One of President Jean Bertrand Aristide’s more significant political initiatives, before being ousted from power in 2004, was to formally petition France for reparations of approximately US$21 billion, calculated in today’s equivalent to an estimated 150 million gold francs that liberated Haitians had to compensate the French for winning their freedom.

Coincidentally, a month after his petition for reparations to the then government in Paris, Aristide was forced out of power by the USA, with the collaboration of France.

Currently, some of the political excitement over Haiti is focused on a series of ‘aid donors’ conferences, with one hurriedly hosted by the Dominican Republic last Monday, at the request of the European Union, and another planned for later this week in Canada.

The conference in Santo Domingo, attended by some CARICOM leaders, came up with proposals (‘guesstimates’ seem more correct) for
an envisaged US$10 billion restoration/reconstruction programme for Haiti over a five-year period.

Truth is, though CARICOM should not be expected to confirm it, there is much cynicism abroad in this region about these ‘aid donors’ meetings for Haiti, due to the recurring gulf between ‘pledges’ made and failures to ‘deliver’ on commitments to implement projects.

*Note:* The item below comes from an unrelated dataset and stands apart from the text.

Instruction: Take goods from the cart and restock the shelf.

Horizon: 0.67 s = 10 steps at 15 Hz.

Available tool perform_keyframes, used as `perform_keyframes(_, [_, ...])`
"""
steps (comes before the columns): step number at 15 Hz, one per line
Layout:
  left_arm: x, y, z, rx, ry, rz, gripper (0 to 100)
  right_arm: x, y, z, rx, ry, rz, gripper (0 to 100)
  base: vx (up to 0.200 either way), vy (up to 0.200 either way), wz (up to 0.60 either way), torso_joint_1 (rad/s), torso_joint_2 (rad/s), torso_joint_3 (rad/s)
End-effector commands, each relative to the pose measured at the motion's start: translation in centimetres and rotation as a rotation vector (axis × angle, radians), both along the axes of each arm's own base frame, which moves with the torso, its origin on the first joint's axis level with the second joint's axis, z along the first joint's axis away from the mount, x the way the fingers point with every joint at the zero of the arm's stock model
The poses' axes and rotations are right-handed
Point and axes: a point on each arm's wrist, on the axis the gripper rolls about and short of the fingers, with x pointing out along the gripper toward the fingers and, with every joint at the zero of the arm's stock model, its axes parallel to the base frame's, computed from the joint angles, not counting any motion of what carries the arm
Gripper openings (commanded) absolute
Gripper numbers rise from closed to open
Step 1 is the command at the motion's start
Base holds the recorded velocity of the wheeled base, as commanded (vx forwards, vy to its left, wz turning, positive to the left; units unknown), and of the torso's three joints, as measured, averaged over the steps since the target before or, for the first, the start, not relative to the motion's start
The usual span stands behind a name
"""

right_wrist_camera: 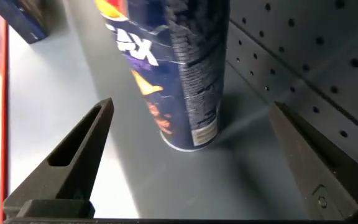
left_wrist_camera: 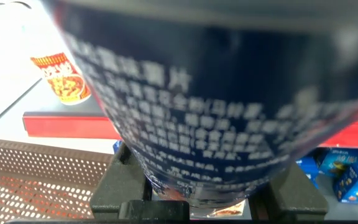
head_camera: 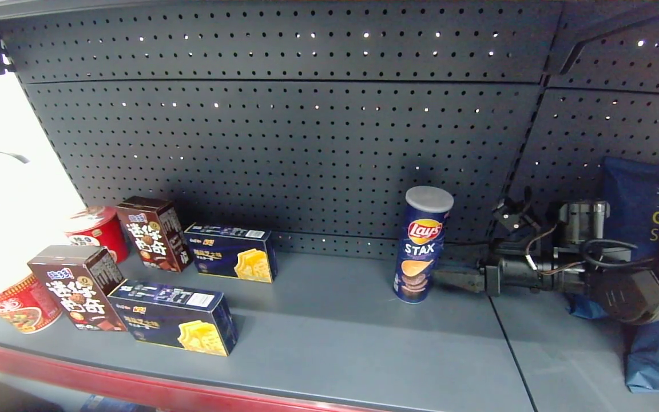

For instance, a donors conference last April that coincided with the appointment of former President Bill Clinton by UN Secretary-General, Ban Ki-moon as the world body’s Special Envoy to Haiti, had pledged US$350 million in multilateral and bilateral assistance. But Haiti was still querying absence of ‘deliveries’ before the earthquake nightmare.

The foreign media’s coverage, and CARICOM’s apparent weakness in any consistent lobbying initiatives for ‘debt forgiveness’ — or to embrace the more challenging question of Haitian pleas for ‘reparations’ from France — are some of the harsh realities to be faced in the wake of the most horrendous natural disaster in our Caribbean region.